Im Jahr 1997 übernimmt die Republik erstmals die Verantwortung für die Erhaltung und Betreuung des Memorials Gusen. Bis dahin wurden sämtliche Kosten des Memorials von Opferverbänden getragen. 2004 wird dort auch ein Besucherzentrum eröffnet.
2016 kommt es zu einer einschneidenden Veränderung. Noch bestehende Bauten des ehemaligen Lagers werden unter Denkmalschutz gestellt. Dazu zählt unter anderem das sogenannte Jourhaus, also das Eingangsgebäude des ehemaligen KZ.
Selbiges gilt für den Steinbrecher, die Bordell-Baracke und die gemauerten Häftlingsbaracken. Auch diese Gebäude stehen nach wie vor fast originalgetreu in der Siedlung von Gusen und werden für private Wohn- und wirtschaftliche Zwecke genutzt.
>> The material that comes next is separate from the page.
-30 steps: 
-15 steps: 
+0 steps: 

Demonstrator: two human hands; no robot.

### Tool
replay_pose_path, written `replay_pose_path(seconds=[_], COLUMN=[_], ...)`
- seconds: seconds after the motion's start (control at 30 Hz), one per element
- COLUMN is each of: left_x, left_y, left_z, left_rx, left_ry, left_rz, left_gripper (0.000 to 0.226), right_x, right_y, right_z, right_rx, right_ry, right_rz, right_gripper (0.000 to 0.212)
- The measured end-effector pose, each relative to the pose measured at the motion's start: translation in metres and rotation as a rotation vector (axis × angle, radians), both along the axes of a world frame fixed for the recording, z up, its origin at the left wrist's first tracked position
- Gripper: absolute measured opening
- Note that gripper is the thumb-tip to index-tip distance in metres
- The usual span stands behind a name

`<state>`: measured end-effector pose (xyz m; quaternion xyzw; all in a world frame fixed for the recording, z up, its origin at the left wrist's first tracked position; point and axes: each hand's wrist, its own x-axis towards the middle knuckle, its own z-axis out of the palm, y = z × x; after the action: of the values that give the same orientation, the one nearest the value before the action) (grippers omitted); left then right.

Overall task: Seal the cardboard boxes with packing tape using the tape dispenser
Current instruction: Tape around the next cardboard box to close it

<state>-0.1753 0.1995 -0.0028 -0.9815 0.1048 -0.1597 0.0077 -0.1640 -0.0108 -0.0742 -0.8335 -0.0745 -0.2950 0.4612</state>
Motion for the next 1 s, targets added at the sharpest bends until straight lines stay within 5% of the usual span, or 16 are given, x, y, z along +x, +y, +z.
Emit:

2020 kündigt die neue türkis-grüne Regierung an, das ehemalige Areal des KZ Gusen aufzukaufen. Im Regierungsprogramm ist zu lesen: „Ankauf und Weiterentwicklung der Gedenkstätte KZ Mauthausen-Gusen“.
Die 2016 unter Denkmalschutz gesetzten Häuser sollen aufgekauft werden. Eine größere Gedenkstätte ist geplant.
Auf dem Gelände der früheren Gusener Lager leben heute etwa 800 Menschen. Der anfängliche Versuch der Besatzungsmacht – die Erinnerungen an das Lager Gusen auszulöschen – zeigt bis heute seine Wirkung. Entscheidungen von Seiten der Republik und der Gemeinde haben dazu beigetragen. Der geschichtsträchtige Ort kämpft bis in das Jahr 2020 – 75 Jahre nach der Befreiung – mit dem Vergessen.